● WHAT YOU HAVE TO DO: Retype all the data word for word.

● DATASET EXCERPT:
*** Block opens ***
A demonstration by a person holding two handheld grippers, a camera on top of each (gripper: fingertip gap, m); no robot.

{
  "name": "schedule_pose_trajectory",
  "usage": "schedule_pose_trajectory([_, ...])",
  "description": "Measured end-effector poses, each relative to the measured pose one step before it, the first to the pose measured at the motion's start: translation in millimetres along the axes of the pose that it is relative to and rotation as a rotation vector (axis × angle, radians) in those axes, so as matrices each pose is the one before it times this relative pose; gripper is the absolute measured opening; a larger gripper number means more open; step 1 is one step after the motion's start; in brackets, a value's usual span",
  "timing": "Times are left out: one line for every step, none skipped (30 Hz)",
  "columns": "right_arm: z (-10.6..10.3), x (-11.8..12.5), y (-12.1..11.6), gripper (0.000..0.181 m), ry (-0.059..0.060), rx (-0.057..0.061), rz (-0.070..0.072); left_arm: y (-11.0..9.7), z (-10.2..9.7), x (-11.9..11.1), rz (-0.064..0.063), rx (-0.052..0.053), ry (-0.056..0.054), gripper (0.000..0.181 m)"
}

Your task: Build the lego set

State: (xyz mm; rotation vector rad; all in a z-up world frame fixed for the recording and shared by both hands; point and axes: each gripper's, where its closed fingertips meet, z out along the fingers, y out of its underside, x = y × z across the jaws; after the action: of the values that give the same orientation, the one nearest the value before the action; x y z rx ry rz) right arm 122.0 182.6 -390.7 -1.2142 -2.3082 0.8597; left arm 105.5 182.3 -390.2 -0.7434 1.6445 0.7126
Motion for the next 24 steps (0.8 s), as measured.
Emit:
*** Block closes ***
● ANSWER SPACE:
A demonstration by a person holding two handheld grippers, a camera on top of each (gripper: fingertip gap, m); no robot.

{
  "name": "schedule_pose_trajectory",
  "usage": "schedule_pose_trajectory([_, ...])",
  "description": "Measured end-effector poses, each relative to the measured pose one step before it, the first to the pose measured at the motion's start: translation in millimetres along the axes of the pose that it is relative to and rotation as a rotation vector (axis × angle, radians) in those axes, so as matrices each pose is the one before it times this relative pose; gripper is the absolute measured opening; a larger gripper number means more open; step 1 is one step after the motion's start; in brackets, a value's usual span",
  "timing": "Times are left out: one line for every step, none skipped (30 Hz)",
  "columns": "right_arm: z (-10.6..10.3), x (-11.8..12.5), y (-12.1..11.6), gripper (0.000..0.181 m), ry (-0.059..0.060), rx (-0.057..0.061), rz (-0.070..0.072); left_arm: y (-11.0..9.7), z (-10.2..9.7), x (-11.9..11.1), rz (-0.064..0.063), rx (-0.052..0.053), ry (-0.056..0.054), gripper (0.000..0.181 m)"
}

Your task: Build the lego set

State: (xyz mm; rotation vector rad; all in a z-up world frame fixed for the recording and shared by both hands; point and axes: each gripper's, where its closed fingertips meet, z out along the fingers, y out of its underside, x = y × z across the jaws; after the action: of the values that give the same orientation, the one nearest the value before the action; x y z rx ry rz) right arm 122.0 182.6 -390.7 -1.2142 -2.3082 0.8597; left arm 105.5 182.3 -390.2 -0.7434 1.6445 0.7126
Motion for the next 24 steps (0.8 s), as measured.
Emit:

Now the exercise is complete.